By MATT GERHART
Tribune-Herald sports writer
Kamehameha doesn’t have Honokaa’s hardware, nor can it match the recent state pedigree of Christian Liberty, Makua Lani or even Konawaena.
Hawaii Prep has a better infusion of fresh talent, and in finishing seventh last season, the Warriors also were looking up at Parker.
None of those Big Island Interscholastic Federation Division II boys soccer teams, however, are likely to equal Kamehameha’s depth.
While a lot of coaches still are figuring out who can help out off the bench, Christopher King-Gates is trying to find a way to fit in all his able bodies.
“We have the opposite problem,” the fourth-year coach said. “We’re having trouble setting the starting lineup. We have a number of players where in past years they would have been a starter, but this year we have tremendous depth.
“It’s a problem I like to have. We have roster where I have 22 to 24 guys who I would be comfortable playing in the field. I don’t worry putting in anybody from the bench. This year, we have two to three guys who can step up into any given spot.”
The boys and girls programs at Kamehameha have made a concerted effort to develop their middle school programs, and the results are starting to show with big turnouts at the upper school.
Kamehameha had 22 players when King-Gates took over three years ago, and that number has steadily risen this year to 60 — JV and varsity — which is higher than the entire high school boys enrollment at some D-II schools.
“A good core in every single class, and that core is getting bigger,” King-Gates said. “I would attribute that directly to the coaches in the middle school.”
And all that depth is now seasoned as well.
Headlined by seniors David Finley and Jonah Knell and junior Colton Hill, nine starters are back, and that doesn’t include goalkeeper Sean Miday, who received a lot of playing time as a freshman last year.
But while the Warriors will have a familiar look, they should have a different feel when they open the season today against the Ka Makani in Waimea.

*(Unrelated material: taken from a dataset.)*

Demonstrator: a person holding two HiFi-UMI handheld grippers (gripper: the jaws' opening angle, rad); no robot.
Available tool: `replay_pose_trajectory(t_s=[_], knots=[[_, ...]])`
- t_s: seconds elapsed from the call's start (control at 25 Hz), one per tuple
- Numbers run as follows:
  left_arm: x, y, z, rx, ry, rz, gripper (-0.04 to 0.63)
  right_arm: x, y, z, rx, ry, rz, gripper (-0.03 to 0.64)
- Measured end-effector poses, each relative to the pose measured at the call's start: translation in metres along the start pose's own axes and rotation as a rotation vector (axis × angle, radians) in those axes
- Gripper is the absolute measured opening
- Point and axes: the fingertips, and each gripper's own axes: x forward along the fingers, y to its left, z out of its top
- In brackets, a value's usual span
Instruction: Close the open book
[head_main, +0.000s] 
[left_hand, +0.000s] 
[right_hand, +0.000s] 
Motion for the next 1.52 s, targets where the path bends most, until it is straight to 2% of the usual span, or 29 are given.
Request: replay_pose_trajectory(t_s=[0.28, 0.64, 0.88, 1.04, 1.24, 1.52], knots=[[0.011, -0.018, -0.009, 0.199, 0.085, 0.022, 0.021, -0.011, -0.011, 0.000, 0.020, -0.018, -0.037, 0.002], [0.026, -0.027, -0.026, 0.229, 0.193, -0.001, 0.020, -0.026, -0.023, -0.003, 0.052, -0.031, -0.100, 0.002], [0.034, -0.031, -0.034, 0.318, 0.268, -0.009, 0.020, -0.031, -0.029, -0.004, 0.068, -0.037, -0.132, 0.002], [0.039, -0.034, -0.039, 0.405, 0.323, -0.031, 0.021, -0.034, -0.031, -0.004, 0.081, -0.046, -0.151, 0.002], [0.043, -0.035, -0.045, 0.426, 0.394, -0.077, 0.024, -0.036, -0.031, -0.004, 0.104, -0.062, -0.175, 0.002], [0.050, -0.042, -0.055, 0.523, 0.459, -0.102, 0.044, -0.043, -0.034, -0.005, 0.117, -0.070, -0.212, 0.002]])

After losing 17 seniors in 2011, the Warriors welcomed a flood of new players and spent most of their practice time last year working on the basic skills: footwork, touches, passing.

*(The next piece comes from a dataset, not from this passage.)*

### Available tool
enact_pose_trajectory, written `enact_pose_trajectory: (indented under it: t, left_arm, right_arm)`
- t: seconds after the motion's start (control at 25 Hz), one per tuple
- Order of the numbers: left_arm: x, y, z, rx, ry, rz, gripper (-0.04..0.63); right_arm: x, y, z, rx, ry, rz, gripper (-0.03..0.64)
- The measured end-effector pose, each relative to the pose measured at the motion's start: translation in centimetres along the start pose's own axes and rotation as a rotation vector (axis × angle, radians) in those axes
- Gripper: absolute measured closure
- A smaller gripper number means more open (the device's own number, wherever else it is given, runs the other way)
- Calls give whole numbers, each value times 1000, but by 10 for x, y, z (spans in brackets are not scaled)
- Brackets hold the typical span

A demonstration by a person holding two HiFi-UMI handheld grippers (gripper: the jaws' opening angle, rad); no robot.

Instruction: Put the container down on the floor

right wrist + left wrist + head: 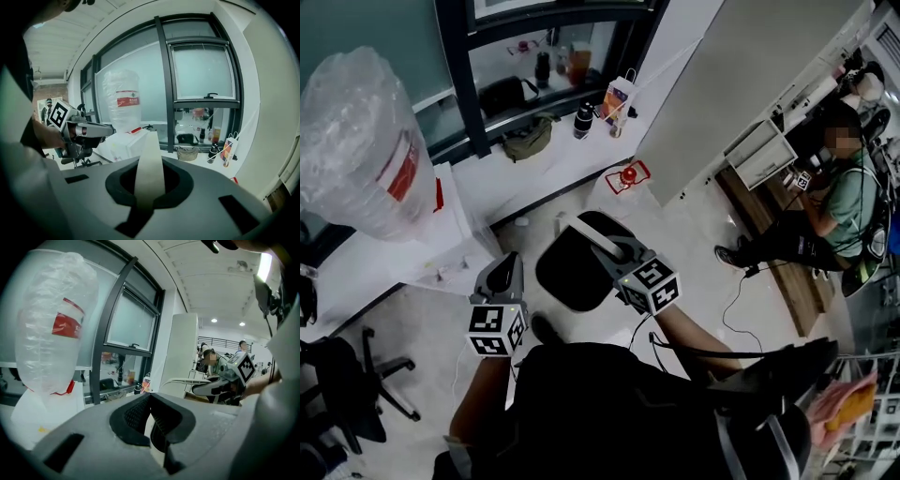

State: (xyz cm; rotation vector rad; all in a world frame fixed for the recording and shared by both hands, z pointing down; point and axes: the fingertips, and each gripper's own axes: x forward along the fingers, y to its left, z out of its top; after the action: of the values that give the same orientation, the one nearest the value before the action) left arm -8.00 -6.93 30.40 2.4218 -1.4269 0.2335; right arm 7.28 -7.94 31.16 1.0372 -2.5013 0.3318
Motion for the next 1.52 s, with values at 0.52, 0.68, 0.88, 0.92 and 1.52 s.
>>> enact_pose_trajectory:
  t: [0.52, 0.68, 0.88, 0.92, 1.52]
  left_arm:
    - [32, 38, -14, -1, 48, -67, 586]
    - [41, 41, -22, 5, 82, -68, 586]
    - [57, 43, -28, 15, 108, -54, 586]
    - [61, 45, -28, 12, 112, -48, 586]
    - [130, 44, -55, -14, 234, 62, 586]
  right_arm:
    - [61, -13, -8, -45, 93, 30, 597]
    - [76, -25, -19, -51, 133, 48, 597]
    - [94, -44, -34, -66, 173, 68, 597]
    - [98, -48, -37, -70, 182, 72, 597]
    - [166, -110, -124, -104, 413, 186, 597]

The Warriors hope to reap the fruits of their labor this time around.
“Now we’re working with players who have the fundamentals down and we’re working on some of the more complex aspects of the game,” King-Gates said. “We’re starting out as a much stronger team than the way we ended (last year). We are going to be able to play very fluidly, which I think is going to be a strength this year. This is the first year we have players who know what they are doing on the ball from every single position from defense on up.

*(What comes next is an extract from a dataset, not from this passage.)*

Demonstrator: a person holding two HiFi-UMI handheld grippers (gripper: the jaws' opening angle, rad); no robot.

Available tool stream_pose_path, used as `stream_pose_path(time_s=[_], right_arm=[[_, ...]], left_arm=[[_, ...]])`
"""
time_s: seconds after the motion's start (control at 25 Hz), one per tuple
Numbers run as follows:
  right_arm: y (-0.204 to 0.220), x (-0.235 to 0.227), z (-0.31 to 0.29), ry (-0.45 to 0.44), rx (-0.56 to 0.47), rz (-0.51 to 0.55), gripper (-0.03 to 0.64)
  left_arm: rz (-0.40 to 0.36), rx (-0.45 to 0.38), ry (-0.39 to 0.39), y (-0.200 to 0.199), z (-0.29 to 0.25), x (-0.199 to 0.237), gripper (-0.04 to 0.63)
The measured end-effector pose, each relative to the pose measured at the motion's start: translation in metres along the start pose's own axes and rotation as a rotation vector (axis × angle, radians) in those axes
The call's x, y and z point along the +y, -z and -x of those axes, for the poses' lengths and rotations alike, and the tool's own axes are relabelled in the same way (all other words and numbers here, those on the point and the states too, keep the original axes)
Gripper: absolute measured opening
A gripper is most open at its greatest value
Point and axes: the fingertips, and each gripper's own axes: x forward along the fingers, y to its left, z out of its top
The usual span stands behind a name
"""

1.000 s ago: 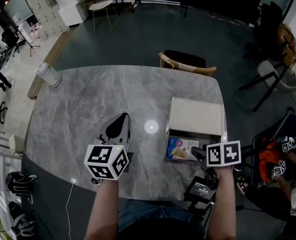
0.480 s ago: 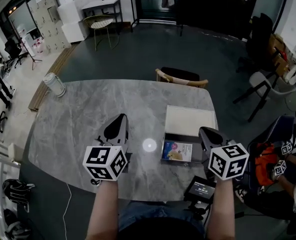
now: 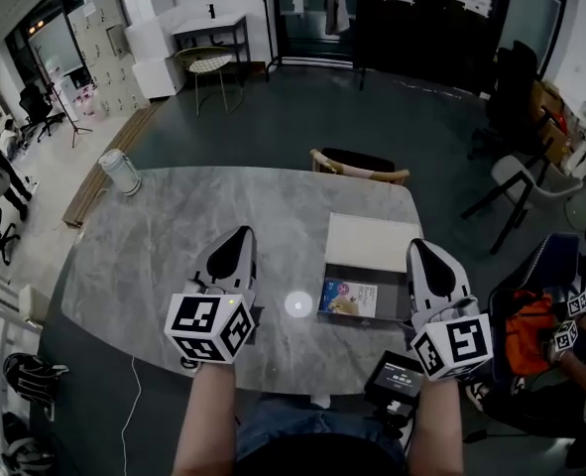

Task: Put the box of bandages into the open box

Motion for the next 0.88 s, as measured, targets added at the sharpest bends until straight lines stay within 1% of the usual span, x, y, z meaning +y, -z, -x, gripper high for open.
stream_pose_path(time_s=[0.16, 0.32, 0.52, 0.64, 0.88], right_arm=[[-0.003, -0.005, 0.014, 0.055, -0.001, 0.039, 0.025], [-0.004, -0.020, 0.036, 0.123, 0.017, 0.075, 0.025], [-0.010, -0.063, 0.076, 0.249, -0.004, 0.064, 0.025], [-0.009, -0.085, 0.098, 0.313, 0.001, 0.060, 0.025], [-0.012, -0.106, 0.122, 0.387, 0.018, 0.074, 0.025]], left_arm=[[-0.010, -0.024, 0.015, -0.005, 0.005, -0.006, 0.011], [-0.010, -0.032, 0.033, -0.003, 0.004, -0.015, 0.011], [-0.002, -0.045, 0.057, -0.004, -0.009, -0.030, 0.011], [-0.003, -0.053, 0.073, -0.004, -0.014, -0.036, 0.011], [-0.023, -0.064, 0.098, -0.011, -0.021, -0.044, 0.011]])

“We are going to be playing with a mix. Our boys know when to possess the ball when it’s appropriate, and they know to play direct when its appropriate as well.”
The Warriors will need to be multifaceted to contend in a loaded D-II.
King-Gates sees seven contenders, and only six will make the playoffs to vie for three spots at the Hawaii High School Athletic Association tournament. Kamehameha hasn’t been to states since 2009 — when the BIIF had five spots — though it lost in the third-place match in 2010 and 2011.
One problem last season was slow starts, but Finley, a senior captain, thinks the Warriors have put those issues behind them.
“We’re hoping this year we start to get more into the flow,” he said. “I think we are a little more balance this year. As a team, we have better chemistry, but we still need to work hard.”
Along with Hill, Finley will help orchestrate the offense at center midfield for forwards Knell, a strong finisher, and sophomore Preston Branco, the team’s leading returning scorer with nine goals last year.
King-Gates called Hill a “box-to-box player,” a left-footer who can make a beautiful pass on the attack or sprint back to help out on the defense.
Juniors Koa Thompson and Phil Aganus also will start at midfield, while seniors Maka Kahana and Ikaika Villanueva bring veteran savvy to the backline. Bula Rabang, a sophomore, is tabbed to start, and freshman Pono Brown also is in the mix at fullback.
Finley is familiar with the D-II landscape this season, especially three-time defending champion Honokaa, who the Warriors beat in the preseason, and Christian Liberty, a Keaau neighbor who Kamehameha has forged a rivalry with.
“I think D-II is really competitive,” he said. “It’s going to be really hard to make it to states, but if we work hard enough, and we have the mindset and set the goals right, then I think it’s a realistic goal that we can make.”